E2E Ticket 7 — Platform surfaces: settings, files/documents, notifications, onboarding, webhooks

Issue Type: Task

Area: API Integration Tests (HTTP e2e)

Branch: cov/COV-XXX-e2e-platform

Test Root: tests/integration/

Description

Real-stack coverage for the remaining admin/platform surfaces. Storage (S3/Bunny) and email providers mocked at the boundary; bulk/onboarding jobs asserted at the enqueue boundary.

Files / Scope

tests/integration/http/platformHttp.integration.test.ts

Test Cases

• settings: public GET; admin create / get-by-key / update / delete / bulk-update; a toggled setting (e.g. KYC-required, registration-disabled) is reflected by the consuming route.
• files: upload single + multiple (multer), with the latin1→UTF-8 filename normalization applied to a non-ASCII name; delete; get-url; auth/role gates.
• documents: admin CRUD; public list / get / download.
• notifications: admin send (enqueue), list, get-by-id, queue-status endpoints, purge-waiting-jobs.
• onboarding: CSV upload (validation of good/bad rows) → start → status → retry-email / retry-failed → history / batch details (bulk email enqueued; no worker).
• webhooks: /webhook/postmark (+ the two other provider webhooks) update the email-notification record; invalid payload/signature rejected.

Acceptance Criteria

All listed flows pass through HTTP against the real-stack harness; storage/email mocked, jobs asserted at enqueue.

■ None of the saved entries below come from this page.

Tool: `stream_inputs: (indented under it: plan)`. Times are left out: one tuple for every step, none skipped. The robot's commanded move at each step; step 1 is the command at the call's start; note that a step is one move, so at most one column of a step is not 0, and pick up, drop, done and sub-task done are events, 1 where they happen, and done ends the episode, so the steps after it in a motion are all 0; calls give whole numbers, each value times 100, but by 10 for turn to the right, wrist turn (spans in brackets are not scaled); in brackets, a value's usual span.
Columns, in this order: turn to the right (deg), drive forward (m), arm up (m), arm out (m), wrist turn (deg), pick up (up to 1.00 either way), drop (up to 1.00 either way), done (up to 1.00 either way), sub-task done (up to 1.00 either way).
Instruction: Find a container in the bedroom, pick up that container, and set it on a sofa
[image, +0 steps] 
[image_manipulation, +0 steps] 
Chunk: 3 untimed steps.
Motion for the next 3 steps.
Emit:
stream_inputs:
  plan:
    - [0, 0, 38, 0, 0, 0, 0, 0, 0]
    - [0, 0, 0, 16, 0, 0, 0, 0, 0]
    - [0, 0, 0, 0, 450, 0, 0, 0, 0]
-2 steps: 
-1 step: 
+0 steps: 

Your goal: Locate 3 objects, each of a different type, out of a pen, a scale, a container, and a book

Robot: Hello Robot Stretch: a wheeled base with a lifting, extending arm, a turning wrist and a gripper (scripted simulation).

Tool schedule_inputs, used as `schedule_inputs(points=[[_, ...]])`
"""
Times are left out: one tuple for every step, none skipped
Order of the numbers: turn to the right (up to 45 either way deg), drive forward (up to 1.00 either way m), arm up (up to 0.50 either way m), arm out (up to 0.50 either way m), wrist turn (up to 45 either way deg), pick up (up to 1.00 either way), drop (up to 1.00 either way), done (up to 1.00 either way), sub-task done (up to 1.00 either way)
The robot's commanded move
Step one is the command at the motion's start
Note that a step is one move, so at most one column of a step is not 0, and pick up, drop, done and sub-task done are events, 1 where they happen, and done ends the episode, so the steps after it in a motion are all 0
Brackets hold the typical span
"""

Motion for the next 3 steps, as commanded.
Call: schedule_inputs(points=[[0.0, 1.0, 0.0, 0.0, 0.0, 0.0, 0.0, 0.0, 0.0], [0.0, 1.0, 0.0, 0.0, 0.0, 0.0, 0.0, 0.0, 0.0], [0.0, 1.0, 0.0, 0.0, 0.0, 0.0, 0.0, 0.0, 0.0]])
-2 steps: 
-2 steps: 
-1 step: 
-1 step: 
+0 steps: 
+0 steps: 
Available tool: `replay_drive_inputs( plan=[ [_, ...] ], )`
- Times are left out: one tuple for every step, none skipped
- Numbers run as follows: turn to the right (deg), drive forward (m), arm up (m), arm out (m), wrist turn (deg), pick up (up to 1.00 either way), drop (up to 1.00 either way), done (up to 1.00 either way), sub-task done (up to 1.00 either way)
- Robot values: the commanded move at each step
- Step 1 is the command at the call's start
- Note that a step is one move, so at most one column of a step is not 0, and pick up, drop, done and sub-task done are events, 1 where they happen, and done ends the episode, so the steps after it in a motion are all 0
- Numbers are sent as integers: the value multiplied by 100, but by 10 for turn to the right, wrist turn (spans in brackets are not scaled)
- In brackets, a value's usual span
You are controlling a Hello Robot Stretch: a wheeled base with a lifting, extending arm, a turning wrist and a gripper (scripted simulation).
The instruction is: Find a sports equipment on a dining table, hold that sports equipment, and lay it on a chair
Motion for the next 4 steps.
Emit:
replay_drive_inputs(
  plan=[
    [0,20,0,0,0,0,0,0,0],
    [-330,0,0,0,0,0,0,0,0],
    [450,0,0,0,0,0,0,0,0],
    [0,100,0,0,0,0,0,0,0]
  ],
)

Self-skips without Docker. All tests pass.

---

E2E Ticket 8 — Admin V-Learning authoring (gated)

Issue Type: Task

Area: API Integration Tests (HTTP e2e)

Branch: cov/COV-XXX-e2e-admin-vlearning

Test Root: tests/integration/

Description

Real-stack coverage for the admin V-Learning authoring surface (modules, lessons, exams/questions, categories, announcements, assignments, results). Prerequisite: the admin vLearningController eagerly loads ESM file-type and is currently stubbed out of the e2e harness; this ticket must first make that import test-loadable (lazy/dynamic import or a vitest-compatible shim) so the controller can be driven over HTTP.

Files / Scope

tests/integration/http/adminVlearningHttp.integration.test.ts

Test Cases

• modules: create → get/list → update → publish/unpublish → set/clear recommended → delete; requireAdmin gate.
• categories: CRUD.
• lessons: create → list → update → reorder → delete (video/resource upload paths can be stubbed at the storage boundary).
• exams/questions: create-or-update exam on a module → add/update/delete/reorder questions → get exam.
• assignment & results: assign module to a user → it appears in that member's assignments (cross-checks Ticket 4); module assignments / progress / results / export.

Acceptance Criteria

The file-type import is made test-loadable; all listed flows pass through HTTP against the real-stack harness (storage mocked). Self-skips without Docker. All tests pass.